Directions for this task: Copy each line of the following data that contains "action".

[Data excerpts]
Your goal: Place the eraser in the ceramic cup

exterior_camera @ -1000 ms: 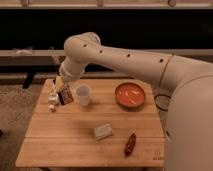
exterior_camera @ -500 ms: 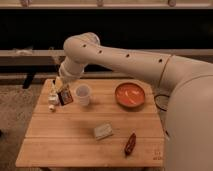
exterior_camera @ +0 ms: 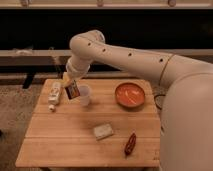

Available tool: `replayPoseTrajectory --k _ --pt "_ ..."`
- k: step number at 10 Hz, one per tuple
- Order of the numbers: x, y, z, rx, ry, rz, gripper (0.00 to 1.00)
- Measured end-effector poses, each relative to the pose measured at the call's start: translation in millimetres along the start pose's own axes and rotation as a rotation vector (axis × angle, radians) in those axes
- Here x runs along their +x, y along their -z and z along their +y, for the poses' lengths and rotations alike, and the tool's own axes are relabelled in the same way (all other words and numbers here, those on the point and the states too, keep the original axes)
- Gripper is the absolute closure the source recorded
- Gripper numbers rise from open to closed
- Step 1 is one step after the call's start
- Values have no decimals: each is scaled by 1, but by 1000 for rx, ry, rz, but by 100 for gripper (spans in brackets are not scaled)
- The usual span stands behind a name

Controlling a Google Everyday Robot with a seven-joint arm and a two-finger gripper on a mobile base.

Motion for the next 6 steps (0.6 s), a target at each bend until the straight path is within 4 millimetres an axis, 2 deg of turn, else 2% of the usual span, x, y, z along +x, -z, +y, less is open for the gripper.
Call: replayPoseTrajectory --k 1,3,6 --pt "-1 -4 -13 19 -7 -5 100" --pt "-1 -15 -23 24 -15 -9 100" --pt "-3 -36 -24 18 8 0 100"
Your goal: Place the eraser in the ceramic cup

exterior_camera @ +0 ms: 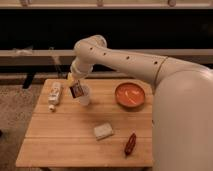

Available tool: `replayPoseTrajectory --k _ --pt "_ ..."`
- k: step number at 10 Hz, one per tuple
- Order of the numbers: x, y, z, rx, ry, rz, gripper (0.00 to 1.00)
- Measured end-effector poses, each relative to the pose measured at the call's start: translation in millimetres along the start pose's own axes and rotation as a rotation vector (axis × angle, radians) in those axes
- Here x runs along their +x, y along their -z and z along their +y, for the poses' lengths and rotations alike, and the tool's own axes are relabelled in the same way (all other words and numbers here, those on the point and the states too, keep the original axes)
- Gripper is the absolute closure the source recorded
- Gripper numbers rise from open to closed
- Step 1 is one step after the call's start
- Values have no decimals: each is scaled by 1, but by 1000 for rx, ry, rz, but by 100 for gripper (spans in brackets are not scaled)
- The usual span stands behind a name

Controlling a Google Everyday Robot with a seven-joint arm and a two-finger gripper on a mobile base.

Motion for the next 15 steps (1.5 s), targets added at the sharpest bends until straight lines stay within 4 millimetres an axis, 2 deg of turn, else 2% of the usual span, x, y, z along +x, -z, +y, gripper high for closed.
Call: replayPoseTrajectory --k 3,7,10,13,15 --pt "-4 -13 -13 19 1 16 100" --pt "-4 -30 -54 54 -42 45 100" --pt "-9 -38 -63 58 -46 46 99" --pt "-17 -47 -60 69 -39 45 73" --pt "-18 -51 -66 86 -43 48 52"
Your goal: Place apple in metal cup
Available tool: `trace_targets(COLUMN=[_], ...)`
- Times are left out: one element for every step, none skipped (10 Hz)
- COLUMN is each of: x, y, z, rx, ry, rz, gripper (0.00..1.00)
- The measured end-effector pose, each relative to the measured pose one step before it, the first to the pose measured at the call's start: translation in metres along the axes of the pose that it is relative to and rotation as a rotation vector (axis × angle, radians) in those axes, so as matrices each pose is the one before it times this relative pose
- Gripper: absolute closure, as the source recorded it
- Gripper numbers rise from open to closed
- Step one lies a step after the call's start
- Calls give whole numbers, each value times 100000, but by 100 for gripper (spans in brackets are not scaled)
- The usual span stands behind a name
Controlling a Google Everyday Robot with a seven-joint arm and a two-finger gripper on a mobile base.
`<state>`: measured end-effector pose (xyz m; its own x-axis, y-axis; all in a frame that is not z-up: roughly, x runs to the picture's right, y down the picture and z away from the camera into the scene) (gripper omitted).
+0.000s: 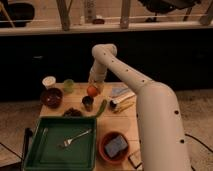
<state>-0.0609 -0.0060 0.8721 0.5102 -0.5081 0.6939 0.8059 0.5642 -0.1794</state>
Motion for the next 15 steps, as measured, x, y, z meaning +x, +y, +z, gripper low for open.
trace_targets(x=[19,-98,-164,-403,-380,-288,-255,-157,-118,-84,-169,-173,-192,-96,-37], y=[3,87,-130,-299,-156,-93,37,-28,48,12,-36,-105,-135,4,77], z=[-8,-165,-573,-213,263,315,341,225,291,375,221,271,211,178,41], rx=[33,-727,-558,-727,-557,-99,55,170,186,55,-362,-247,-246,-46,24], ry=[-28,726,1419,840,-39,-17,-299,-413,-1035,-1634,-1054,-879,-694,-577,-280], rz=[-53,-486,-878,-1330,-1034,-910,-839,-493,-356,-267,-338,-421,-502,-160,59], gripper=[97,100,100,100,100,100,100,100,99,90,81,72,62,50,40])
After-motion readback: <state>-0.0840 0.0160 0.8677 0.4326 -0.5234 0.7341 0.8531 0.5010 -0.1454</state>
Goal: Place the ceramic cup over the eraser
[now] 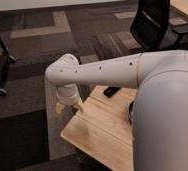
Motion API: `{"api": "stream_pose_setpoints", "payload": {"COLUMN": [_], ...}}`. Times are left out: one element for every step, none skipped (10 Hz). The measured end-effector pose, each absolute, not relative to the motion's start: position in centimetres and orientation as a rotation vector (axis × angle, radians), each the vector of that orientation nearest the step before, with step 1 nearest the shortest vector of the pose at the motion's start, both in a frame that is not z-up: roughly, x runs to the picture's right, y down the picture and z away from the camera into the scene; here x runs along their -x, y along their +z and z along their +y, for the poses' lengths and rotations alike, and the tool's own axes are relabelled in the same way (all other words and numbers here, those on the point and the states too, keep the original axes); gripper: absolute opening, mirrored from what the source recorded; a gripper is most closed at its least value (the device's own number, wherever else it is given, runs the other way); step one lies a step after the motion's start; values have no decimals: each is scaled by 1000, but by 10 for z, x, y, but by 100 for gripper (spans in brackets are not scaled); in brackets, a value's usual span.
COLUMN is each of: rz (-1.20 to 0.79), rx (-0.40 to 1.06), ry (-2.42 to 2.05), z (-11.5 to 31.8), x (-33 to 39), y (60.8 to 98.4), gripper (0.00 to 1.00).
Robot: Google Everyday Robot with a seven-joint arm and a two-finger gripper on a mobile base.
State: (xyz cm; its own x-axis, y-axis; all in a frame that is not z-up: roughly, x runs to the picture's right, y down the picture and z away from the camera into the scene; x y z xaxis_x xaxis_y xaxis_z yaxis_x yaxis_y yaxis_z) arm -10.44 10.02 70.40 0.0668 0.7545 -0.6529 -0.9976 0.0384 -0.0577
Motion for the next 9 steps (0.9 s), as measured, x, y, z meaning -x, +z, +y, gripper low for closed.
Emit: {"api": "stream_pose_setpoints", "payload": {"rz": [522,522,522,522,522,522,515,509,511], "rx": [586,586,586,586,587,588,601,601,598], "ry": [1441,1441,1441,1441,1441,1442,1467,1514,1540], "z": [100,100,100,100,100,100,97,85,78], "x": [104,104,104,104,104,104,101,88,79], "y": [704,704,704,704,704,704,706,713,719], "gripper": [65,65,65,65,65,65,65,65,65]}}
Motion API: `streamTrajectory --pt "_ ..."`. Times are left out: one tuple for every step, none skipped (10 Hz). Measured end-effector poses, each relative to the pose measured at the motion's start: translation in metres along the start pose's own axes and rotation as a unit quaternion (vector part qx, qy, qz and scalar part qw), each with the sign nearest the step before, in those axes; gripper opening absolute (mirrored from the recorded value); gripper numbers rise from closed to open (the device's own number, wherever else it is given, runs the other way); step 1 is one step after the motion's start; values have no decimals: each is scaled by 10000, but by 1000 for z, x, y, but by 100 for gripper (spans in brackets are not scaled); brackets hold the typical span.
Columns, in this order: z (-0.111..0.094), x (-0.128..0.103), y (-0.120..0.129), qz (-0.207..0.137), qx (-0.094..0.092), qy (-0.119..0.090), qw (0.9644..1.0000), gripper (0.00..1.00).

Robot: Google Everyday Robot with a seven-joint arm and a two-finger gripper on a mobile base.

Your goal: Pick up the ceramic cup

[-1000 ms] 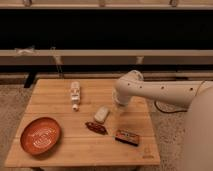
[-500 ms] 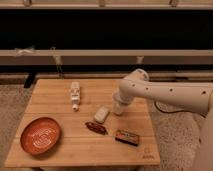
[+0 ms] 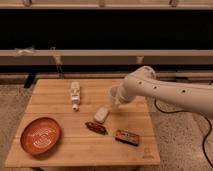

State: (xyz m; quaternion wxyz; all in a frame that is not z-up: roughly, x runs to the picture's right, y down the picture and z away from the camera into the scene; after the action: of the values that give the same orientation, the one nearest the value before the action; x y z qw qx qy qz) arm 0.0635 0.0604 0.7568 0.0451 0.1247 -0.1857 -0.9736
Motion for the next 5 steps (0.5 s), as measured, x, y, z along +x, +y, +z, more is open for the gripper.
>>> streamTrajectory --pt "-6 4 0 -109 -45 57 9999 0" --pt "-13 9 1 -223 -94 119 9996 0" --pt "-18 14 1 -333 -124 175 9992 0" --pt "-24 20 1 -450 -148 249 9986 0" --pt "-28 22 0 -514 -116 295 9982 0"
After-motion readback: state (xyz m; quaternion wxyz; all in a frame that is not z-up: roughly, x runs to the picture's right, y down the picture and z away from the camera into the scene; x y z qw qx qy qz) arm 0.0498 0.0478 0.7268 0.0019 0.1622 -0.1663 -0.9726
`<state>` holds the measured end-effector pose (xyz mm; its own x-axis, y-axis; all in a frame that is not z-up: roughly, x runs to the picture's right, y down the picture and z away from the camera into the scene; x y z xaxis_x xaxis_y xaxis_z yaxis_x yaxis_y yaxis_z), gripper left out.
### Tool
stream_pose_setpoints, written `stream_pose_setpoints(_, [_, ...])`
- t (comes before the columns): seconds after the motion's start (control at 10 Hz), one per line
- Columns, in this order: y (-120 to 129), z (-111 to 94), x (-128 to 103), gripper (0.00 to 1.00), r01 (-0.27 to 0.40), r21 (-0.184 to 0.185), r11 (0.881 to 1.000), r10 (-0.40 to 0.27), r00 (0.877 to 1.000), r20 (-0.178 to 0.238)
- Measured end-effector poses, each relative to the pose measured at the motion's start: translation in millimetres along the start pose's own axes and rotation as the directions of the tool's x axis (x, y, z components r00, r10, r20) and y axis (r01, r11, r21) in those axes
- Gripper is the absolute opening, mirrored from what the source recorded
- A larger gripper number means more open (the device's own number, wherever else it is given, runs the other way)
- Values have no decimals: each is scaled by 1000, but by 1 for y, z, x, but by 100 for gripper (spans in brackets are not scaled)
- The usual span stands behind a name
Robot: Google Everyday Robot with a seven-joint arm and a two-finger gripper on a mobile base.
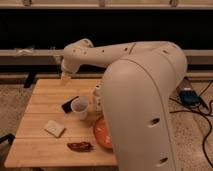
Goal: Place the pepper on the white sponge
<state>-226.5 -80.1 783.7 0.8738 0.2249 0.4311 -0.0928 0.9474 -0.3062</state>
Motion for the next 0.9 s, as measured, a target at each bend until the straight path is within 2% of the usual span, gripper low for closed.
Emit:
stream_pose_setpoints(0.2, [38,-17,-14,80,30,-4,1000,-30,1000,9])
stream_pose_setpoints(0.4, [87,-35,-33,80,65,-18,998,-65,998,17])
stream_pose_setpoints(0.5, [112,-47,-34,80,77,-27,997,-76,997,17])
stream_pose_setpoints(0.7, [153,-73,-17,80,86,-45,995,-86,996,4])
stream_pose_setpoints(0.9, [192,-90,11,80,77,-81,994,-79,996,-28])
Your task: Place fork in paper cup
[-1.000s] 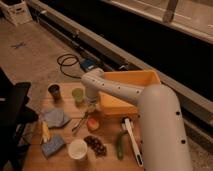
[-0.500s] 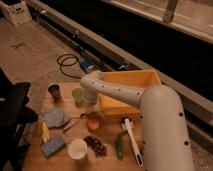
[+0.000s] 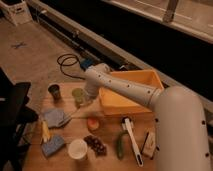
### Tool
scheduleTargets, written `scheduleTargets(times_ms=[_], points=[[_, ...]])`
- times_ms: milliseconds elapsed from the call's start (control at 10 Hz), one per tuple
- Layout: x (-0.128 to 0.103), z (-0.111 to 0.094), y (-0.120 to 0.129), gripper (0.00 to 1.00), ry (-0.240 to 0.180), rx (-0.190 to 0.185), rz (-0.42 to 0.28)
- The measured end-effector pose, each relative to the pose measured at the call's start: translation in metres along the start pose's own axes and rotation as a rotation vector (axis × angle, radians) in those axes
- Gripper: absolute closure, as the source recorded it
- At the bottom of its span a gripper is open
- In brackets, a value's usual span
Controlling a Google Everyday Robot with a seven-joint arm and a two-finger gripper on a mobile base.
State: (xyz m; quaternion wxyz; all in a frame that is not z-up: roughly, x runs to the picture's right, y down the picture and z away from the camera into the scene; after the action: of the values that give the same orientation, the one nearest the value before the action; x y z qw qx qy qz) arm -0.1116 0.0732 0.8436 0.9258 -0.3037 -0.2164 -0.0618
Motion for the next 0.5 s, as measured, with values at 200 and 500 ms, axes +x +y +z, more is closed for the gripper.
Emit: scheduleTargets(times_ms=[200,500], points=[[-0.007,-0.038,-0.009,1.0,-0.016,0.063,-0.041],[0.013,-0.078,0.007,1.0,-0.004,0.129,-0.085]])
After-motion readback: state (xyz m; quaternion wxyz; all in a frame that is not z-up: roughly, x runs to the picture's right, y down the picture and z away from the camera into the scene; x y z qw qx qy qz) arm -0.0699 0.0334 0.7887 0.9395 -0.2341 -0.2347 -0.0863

Result:
State: (xyz m; quaternion wxyz; all in a frame that is not z-up: roughly, x runs to the picture's right, y down the picture and z away from the camera into the scene; after the action: of the values that give the same orientation, the one nearest the value before the action; x y z qw qx qy qz) arm 0.0635 0.0604 0.7568 0.0451 0.1247 -0.1857 -0.9736
State: (xyz m; quaternion wxyz; all in a frame that is not z-up: roughly, x runs to the picture's right, y down the picture and z away from the camera into the scene; after the action: of the values that give the same orientation, the one nearest the value before the action; x y z qw qx qy qz) arm -0.1116 0.0732 0.8436 0.9258 -0.3037 -0.2164 -0.0618

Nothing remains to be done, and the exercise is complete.